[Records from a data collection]
☆ ☆ ☆

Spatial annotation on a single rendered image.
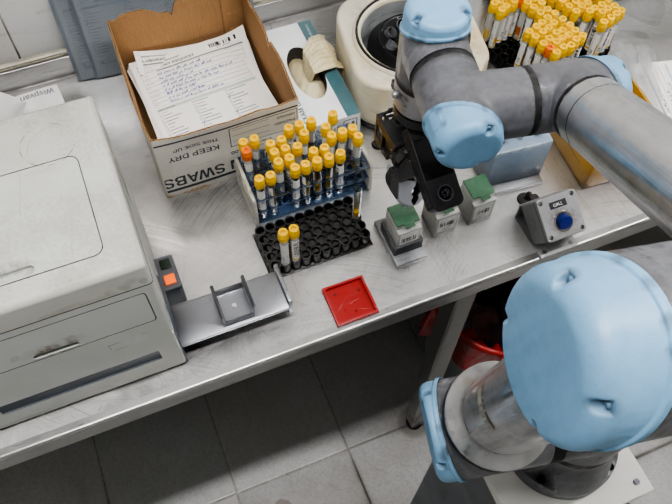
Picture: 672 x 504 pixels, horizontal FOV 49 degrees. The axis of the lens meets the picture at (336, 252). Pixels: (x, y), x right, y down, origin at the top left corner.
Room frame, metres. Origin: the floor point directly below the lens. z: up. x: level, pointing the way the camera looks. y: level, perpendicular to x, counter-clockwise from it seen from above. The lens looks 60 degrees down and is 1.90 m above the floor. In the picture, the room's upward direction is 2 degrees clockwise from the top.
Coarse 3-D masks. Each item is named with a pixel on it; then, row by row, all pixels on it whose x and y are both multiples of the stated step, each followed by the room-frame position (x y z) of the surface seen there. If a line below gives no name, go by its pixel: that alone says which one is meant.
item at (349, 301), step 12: (360, 276) 0.55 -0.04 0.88; (324, 288) 0.52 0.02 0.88; (336, 288) 0.53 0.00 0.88; (348, 288) 0.53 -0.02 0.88; (360, 288) 0.53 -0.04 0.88; (336, 300) 0.51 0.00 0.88; (348, 300) 0.51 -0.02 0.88; (360, 300) 0.51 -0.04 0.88; (372, 300) 0.51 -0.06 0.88; (336, 312) 0.49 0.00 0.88; (348, 312) 0.49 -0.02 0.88; (360, 312) 0.49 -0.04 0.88; (372, 312) 0.48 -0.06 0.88; (336, 324) 0.47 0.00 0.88
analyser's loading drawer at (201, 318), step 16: (272, 272) 0.53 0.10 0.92; (224, 288) 0.49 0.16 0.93; (240, 288) 0.50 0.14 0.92; (256, 288) 0.50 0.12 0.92; (272, 288) 0.50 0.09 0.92; (192, 304) 0.47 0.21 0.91; (208, 304) 0.47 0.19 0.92; (224, 304) 0.47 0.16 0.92; (240, 304) 0.48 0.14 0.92; (256, 304) 0.48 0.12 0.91; (272, 304) 0.48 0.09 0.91; (288, 304) 0.48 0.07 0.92; (176, 320) 0.45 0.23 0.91; (192, 320) 0.45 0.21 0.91; (208, 320) 0.45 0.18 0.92; (224, 320) 0.44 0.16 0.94; (240, 320) 0.45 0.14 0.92; (256, 320) 0.45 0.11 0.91; (192, 336) 0.42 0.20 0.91; (208, 336) 0.42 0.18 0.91
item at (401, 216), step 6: (396, 204) 0.64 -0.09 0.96; (390, 210) 0.62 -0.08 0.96; (396, 210) 0.62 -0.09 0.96; (402, 210) 0.62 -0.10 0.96; (408, 210) 0.62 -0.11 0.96; (414, 210) 0.63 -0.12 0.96; (396, 216) 0.61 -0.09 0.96; (402, 216) 0.61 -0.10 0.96; (408, 216) 0.61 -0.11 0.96; (414, 216) 0.61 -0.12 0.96; (396, 222) 0.60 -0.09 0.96; (402, 222) 0.60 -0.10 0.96; (408, 222) 0.60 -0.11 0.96
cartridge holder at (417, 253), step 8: (376, 224) 0.64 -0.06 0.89; (384, 224) 0.63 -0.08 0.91; (384, 232) 0.62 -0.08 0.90; (384, 240) 0.61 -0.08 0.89; (392, 240) 0.60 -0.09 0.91; (416, 240) 0.60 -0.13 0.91; (392, 248) 0.59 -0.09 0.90; (400, 248) 0.58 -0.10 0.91; (408, 248) 0.59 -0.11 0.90; (416, 248) 0.60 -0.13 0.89; (392, 256) 0.58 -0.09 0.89; (400, 256) 0.58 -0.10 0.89; (408, 256) 0.58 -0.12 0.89; (416, 256) 0.58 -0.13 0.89; (424, 256) 0.58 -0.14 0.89; (400, 264) 0.57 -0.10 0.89; (408, 264) 0.57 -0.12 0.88
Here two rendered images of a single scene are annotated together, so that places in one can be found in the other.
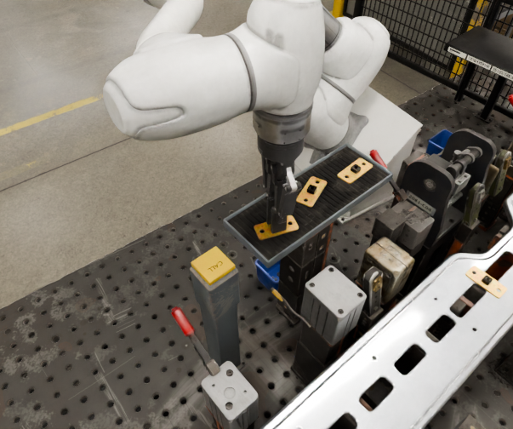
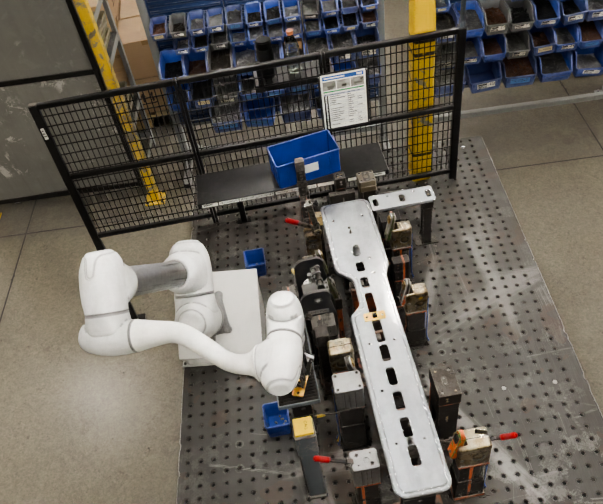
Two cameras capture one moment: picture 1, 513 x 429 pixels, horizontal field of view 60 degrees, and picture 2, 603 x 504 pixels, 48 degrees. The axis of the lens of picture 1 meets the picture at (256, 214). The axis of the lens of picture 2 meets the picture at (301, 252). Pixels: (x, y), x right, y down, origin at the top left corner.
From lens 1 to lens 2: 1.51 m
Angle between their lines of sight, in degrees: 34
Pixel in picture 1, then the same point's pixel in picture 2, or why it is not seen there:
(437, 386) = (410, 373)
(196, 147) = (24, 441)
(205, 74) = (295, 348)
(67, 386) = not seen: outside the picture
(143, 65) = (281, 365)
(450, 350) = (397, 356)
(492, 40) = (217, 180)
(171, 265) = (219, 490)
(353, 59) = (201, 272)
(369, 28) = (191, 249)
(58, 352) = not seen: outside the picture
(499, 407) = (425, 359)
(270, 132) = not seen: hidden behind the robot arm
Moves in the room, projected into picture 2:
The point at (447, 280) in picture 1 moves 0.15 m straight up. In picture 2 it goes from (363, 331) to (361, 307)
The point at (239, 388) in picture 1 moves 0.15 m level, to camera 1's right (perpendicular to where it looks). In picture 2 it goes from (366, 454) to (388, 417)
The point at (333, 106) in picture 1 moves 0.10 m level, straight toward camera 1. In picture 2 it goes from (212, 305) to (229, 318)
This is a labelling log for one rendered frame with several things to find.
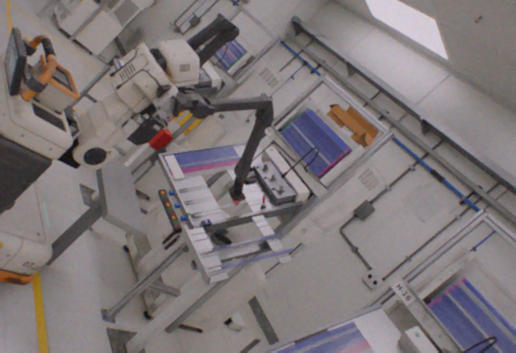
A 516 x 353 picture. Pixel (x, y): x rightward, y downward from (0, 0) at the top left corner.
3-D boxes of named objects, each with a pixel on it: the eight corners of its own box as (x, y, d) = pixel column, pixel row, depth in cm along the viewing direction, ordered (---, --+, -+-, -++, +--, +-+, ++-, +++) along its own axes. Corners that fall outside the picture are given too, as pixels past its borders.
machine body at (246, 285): (142, 321, 264) (214, 256, 257) (118, 240, 312) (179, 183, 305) (206, 337, 311) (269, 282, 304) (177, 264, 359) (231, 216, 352)
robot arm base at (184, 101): (169, 87, 189) (178, 100, 181) (186, 87, 193) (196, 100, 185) (166, 103, 193) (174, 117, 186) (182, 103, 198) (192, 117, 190)
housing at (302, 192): (294, 210, 268) (299, 193, 259) (259, 163, 301) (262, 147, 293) (305, 208, 271) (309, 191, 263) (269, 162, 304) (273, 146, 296)
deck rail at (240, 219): (192, 236, 237) (193, 228, 233) (191, 233, 238) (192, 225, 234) (301, 210, 267) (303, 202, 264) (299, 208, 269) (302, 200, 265)
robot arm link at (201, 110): (270, 90, 217) (279, 100, 210) (263, 112, 224) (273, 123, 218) (186, 94, 194) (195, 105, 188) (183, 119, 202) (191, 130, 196)
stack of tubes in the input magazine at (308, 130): (317, 177, 261) (351, 147, 258) (279, 132, 295) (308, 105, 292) (325, 186, 270) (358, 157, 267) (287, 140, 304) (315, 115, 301)
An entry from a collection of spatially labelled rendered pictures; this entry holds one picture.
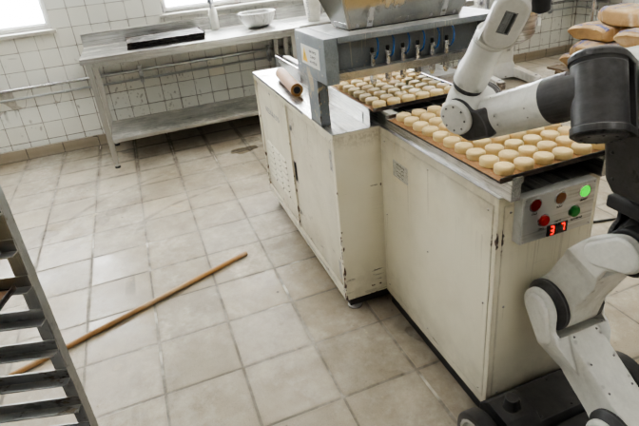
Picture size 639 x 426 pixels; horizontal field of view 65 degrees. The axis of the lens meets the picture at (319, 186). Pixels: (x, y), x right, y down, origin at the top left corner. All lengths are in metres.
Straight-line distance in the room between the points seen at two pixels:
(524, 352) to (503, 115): 0.91
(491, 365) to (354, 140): 0.88
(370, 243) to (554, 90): 1.27
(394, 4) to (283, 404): 1.48
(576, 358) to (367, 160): 0.95
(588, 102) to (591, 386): 0.85
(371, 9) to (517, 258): 0.97
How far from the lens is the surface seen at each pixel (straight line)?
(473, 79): 1.10
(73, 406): 1.48
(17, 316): 1.34
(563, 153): 1.44
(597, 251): 1.30
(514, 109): 1.05
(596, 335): 1.59
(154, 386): 2.17
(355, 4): 1.82
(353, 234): 2.04
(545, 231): 1.47
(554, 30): 6.86
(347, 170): 1.91
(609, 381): 1.56
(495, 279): 1.50
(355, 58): 1.89
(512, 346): 1.71
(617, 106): 0.96
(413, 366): 2.05
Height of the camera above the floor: 1.46
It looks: 25 degrees down
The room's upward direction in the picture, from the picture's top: 6 degrees counter-clockwise

☆ ☆ ☆

Exercise directions
Omit the pictures. Print, word for word, the lines from the beginning of the entries above through the line that holds "Picture: 672 x".

Response box
Spatial annotation on a single rendered image.
Picture: 672 x 504 pixels, horizontal FOV 49 degrees. The axis of the lens meets the picture at (336, 252). Pixels: (x, y), x right, y down, origin at the top left corner.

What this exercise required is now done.